── Dataset extract ──
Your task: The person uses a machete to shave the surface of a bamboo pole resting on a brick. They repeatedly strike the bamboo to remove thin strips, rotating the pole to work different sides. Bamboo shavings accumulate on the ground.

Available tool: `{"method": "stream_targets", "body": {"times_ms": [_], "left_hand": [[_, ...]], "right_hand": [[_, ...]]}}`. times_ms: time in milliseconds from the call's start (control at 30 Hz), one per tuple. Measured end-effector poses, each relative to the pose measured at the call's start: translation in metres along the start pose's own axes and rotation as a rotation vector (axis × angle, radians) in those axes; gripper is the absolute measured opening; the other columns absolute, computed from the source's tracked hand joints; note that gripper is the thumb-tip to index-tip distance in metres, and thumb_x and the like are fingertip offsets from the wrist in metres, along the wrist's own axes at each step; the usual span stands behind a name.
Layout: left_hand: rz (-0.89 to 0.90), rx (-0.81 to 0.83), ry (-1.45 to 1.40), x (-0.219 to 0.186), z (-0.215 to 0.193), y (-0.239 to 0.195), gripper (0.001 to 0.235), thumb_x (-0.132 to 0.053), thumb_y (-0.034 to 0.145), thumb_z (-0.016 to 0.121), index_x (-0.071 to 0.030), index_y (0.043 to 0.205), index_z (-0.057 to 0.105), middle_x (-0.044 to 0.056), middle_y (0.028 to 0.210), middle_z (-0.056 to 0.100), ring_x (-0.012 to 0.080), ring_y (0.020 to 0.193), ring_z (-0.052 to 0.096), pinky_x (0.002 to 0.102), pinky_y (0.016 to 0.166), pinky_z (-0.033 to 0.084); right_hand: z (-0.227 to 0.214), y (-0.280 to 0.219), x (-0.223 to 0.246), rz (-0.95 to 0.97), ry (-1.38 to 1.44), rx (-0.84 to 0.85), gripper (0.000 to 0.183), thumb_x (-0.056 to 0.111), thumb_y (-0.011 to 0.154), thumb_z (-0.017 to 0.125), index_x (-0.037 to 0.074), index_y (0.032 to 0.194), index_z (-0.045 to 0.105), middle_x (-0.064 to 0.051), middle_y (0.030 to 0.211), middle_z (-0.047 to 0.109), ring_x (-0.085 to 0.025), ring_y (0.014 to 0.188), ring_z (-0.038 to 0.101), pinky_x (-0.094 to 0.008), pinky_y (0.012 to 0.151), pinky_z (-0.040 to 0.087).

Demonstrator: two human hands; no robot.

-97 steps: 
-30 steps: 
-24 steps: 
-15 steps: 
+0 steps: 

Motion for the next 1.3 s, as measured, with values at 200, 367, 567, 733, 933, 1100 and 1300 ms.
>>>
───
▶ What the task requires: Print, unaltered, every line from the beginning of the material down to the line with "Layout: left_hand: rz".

▶ Result of the task:
Your task: The person uses a machete to shave the surface of a bamboo pole resting on a brick. They repeatedly strike the bamboo to remove thin strips, rotating the pole to work different sides. Bamboo shavings accumulate on the ground.

Available tool: `{"method": "stream_targets", "body": {"times_ms": [_], "left_hand": [[_, ...]], "right_hand": [[_, ...]]}}`. times_ms: time in milliseconds from the call's start (control at 30 Hz), one per tuple. Measured end-effector poses, each relative to the pose measured at the call's start: translation in metres along the start pose's own axes and rotation as a rotation vector (axis × angle, radians) in those axes; gripper is the absolute measured opening; the other columns absolute, computed from the source's tracked hand joints; note that gripper is the thumb-tip to index-tip distance in metres, and thumb_x and the like are fingertip offsets from the wrist in metres, along the wrist's own axes at each step; the usual span stands behind a name.
Layout: left_hand: rz (-0.89 to 0.90), rx (-0.81 to 0.83), ry (-1.45 to 1.40), x (-0.219 to 0.186), z (-0.215 to 0.193), y (-0.239 to 0.195), gripper (0.001 to 0.235), thumb_x (-0.132 to 0.053), thumb_y (-0.034 to 0.145), thumb_z (-0.016 to 0.121), index_x (-0.071 to 0.030), index_y (0.043 to 0.205), index_z (-0.057 to 0.105), middle_x (-0.044 to 0.056), middle_y (0.028 to 0.210), middle_z (-0.056 to 0.100), ring_x (-0.012 to 0.080), ring_y (0.020 to 0.193), ring_z (-0.052 to 0.096), pinky_x (0.002 to 0.102), pinky_y (0.016 to 0.166), pinky_z (-0.033 to 0.084); right_hand: z (-0.227 to 0.214), y (-0.280 to 0.219), x (-0.223 to 0.246), rz (-0.95 to 0.97), ry (-1.38 to 1.44), rx (-0.84 to 0.85), gripper (0.000 to 0.183), thumb_x (-0.056 to 0.111), thumb_y (-0.011 to 0.154), thumb_z (-0.017 to 0.125), index_x (-0.037 to 0.074), index_y (0.032 to 0.194), index_z (-0.045 to 0.105), middle_x (-0.064 to 0.051), middle_y (0.030 to 0.211), middle_z (-0.047 to 0.109), ring_x (-0.085 to 0.025), ring_y (0.014 to 0.188), ring_z (-0.038 to 0.101), pinky_x (-0.094 to 0.008), pinky_y (0.012 to 0.151), pinky_z (-0.040 to 0.087).

The exercise contains no remaining tasks.